* **EXERCISE OBJECTIVE**: Leave out the pictures and restate the rest of the data exactly.

□ □ □ □ □

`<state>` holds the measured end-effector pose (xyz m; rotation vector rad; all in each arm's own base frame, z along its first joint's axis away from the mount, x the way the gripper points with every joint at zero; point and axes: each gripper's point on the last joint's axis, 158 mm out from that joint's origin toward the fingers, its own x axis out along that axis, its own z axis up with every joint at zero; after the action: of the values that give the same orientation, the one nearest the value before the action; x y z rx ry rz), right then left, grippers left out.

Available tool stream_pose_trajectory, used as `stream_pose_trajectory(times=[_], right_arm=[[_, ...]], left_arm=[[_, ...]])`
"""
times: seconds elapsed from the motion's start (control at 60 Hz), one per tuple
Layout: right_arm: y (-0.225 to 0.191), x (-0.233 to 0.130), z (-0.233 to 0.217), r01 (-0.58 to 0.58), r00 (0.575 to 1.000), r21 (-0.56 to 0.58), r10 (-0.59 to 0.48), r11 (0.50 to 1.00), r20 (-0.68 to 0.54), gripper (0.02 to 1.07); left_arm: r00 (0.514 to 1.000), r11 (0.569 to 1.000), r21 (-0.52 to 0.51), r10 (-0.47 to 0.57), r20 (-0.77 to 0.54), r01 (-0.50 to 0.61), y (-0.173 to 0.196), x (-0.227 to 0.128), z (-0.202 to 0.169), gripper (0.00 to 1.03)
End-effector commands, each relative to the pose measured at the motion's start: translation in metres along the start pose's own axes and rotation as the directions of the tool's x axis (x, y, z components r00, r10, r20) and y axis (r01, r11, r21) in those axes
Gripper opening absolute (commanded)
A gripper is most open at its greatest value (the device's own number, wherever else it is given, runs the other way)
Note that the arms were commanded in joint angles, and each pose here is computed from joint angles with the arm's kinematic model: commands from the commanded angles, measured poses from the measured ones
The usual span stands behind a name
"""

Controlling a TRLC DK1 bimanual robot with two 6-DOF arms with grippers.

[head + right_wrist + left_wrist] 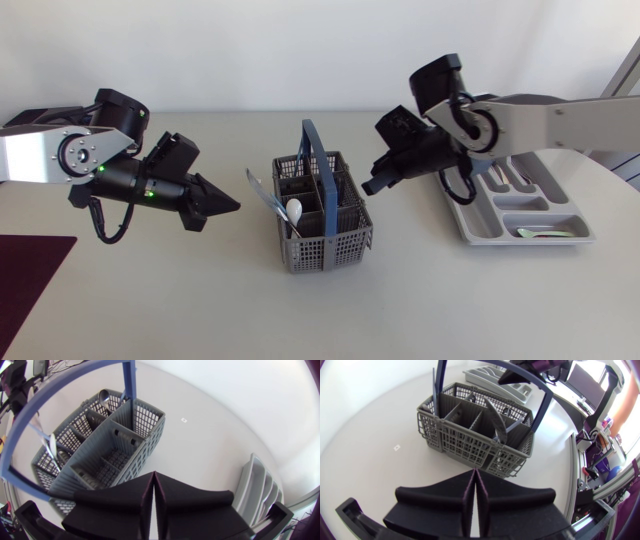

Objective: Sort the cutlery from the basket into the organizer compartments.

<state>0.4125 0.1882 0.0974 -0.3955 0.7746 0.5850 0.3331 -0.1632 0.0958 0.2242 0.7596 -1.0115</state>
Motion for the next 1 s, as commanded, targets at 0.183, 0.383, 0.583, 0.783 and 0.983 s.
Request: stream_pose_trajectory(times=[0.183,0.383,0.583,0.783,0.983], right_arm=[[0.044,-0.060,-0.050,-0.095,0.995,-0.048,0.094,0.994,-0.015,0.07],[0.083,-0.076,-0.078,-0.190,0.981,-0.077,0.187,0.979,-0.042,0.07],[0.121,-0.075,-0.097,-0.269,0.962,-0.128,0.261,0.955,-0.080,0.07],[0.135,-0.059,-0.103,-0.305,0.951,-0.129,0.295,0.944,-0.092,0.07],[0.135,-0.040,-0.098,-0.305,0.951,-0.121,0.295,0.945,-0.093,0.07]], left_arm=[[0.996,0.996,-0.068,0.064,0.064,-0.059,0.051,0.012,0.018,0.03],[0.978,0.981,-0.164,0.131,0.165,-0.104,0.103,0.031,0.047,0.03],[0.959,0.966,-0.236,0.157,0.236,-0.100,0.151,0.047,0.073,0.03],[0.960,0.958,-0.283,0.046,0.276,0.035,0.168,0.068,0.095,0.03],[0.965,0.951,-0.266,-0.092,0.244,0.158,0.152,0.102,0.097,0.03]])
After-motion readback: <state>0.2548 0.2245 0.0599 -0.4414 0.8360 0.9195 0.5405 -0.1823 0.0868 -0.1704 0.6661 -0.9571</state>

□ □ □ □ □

* **RESULT FOR THIS TASK**:
`<state>` holds the measured end-effector pose (xyz m; rotation vector rad; all in each arm's own base frame, z along its first joint's axis away from the mount, x the way the gripper points with every joint at zero; point and axes: each gripper's point on the last joint's axis, 158 mm out from that joint's origin toward the fingers, its own x axis out along that axis, its own z axis up with every joint at zero; after the action: of the values that give the same orientation, the one nearest the value before the action; x y z rx ry rz), right then left, grippers left out.

Available tool stream_pose_trajectory, used as `stream_pose_trajectory(times=[_], right_arm=[[_, ...]], left_arm=[[_, ...]])`
"""
times: seconds elapsed from the motion's start (control at 60 Hz), one per tuple
Layout: right_arm: y (-0.225 to 0.191), x (-0.233 to 0.130), z (-0.233 to 0.217), r01 (-0.58 to 0.58), r00 (0.575 to 1.000), r21 (-0.56 to 0.58), r10 (-0.59 to 0.48), r11 (0.50 to 1.00), r20 (-0.68 to 0.54), gripper (0.02 to 1.07); left_arm: r00 (0.514 to 1.000), r11 (0.569 to 1.000), r21 (-0.52 to 0.51), r10 (-0.47 to 0.57), r20 (-0.77 to 0.54), r01 (-0.50 to 0.61), y (-0.173 to 0.196), x (-0.227 to 0.128), z (-0.202 to 0.169), gripper (0.00 to 1.03)
End-effector commands, each relative to the pose measured at the motion's start: translation in metres along the start pose's own axes and rotation as the directions of the tool's x axis (x, y, z components r00, r10, r20) and y axis (r01, r11, r21) in those axes
Gripper opening absolute (commanded)
A gripper is most open at its greatest value (the device's own number, wherever else it is given, runs the other way)
Note that the arms were commanded in joint angles, and each pose here is computed from joint angles with the arm's kinematic model: commands from the commanded angles, measured poses from the measured ones
The usual span stands behind a name
"""

Controlling a TRLC DK1 bimanual robot with two 6-DOF arms with grippers.

[head + right_wrist + left_wrist] 

Objective: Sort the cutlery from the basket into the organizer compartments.

<state>0.4125 0.1882 0.0974 -0.3955 0.7746 0.5850 0.3331 -0.1632 0.0958 0.2242 0.7596 -1.0115</state>
Motion for the next 1 s, as commanded, targets at 0.183, 0.383, 0.583, 0.783 and 0.983 s.
Request: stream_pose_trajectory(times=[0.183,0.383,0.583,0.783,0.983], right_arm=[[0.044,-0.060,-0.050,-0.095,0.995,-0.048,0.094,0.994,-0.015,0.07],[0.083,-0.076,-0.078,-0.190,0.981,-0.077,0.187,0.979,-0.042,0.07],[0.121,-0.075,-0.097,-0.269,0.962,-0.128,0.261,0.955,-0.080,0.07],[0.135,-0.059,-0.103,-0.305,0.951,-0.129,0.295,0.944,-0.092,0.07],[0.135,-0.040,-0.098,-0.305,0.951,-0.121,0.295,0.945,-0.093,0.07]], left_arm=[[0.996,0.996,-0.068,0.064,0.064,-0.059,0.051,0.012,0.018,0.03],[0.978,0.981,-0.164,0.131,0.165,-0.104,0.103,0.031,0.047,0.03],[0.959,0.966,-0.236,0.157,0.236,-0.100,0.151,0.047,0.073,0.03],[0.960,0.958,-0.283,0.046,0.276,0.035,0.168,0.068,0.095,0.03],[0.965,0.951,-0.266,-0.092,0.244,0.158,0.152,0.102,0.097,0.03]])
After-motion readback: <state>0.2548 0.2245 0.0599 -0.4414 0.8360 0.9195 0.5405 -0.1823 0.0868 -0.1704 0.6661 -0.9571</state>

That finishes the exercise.